* **HOW TO COMPLETE THIS TASK**: Copy out exactly the stretch of the listing below that begins at the line containing "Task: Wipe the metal" and ends at the line containing "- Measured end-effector", and copy nothing outside it.

* * * * * * * * *

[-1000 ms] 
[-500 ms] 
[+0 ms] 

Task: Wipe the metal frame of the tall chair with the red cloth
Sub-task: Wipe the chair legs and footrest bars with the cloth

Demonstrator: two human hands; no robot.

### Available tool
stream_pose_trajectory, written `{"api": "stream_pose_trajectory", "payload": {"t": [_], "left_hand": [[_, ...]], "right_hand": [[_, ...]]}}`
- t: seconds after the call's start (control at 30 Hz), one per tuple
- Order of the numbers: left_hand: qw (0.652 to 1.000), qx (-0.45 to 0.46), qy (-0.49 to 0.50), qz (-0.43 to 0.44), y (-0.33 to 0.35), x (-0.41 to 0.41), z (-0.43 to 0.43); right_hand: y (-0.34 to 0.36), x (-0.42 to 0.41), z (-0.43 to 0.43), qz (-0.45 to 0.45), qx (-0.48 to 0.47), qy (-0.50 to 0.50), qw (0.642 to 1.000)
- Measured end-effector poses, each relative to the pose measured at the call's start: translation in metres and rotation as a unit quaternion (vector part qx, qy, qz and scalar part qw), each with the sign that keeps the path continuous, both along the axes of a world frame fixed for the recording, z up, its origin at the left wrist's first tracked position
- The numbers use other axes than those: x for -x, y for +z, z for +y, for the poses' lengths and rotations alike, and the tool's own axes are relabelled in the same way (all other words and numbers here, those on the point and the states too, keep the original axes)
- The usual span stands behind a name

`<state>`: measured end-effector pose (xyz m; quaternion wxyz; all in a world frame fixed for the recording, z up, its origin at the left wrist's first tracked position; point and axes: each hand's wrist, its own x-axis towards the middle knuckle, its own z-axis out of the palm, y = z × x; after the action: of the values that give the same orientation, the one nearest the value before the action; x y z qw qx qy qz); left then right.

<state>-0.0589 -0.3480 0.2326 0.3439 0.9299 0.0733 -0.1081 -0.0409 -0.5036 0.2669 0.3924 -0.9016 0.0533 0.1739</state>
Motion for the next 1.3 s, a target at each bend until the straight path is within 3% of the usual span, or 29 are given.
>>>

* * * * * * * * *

* **EXERCISE RESULT**:
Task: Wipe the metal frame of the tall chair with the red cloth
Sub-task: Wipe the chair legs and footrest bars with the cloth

Demonstrator: two human hands; no robot.

### Available tool
stream_pose_trajectory, written `{"api": "stream_pose_trajectory", "payload": {"t": [_], "left_hand": [[_, ...]], "right_hand": [[_, ...]]}}`
- t: seconds after the call's start (control at 30 Hz), one per tuple
- Order of the numbers: left_hand: qw (0.652 to 1.000), qx (-0.45 to 0.46), qy (-0.49 to 0.50), qz (-0.43 to 0.44), y (-0.33 to 0.35), x (-0.41 to 0.41), z (-0.43 to 0.43); right_hand: y (-0.34 to 0.36), x (-0.42 to 0.41), z (-0.43 to 0.43), qz (-0.45 to 0.45), qx (-0.48 to 0.47), qy (-0.50 to 0.50), qw (0.642 to 1.000)
- Measured end-effector poses, each relative to the pose measured at the call's start: translation in metres and rotation as a unit quaternion (vector part qx, qy, qz and scalar part qw), each with the sign that keeps the path continuous, both along the axes of a world frame fixed for the recording, z up, its origin at the left wrist's first tracked position

Work on the exercise is now finished.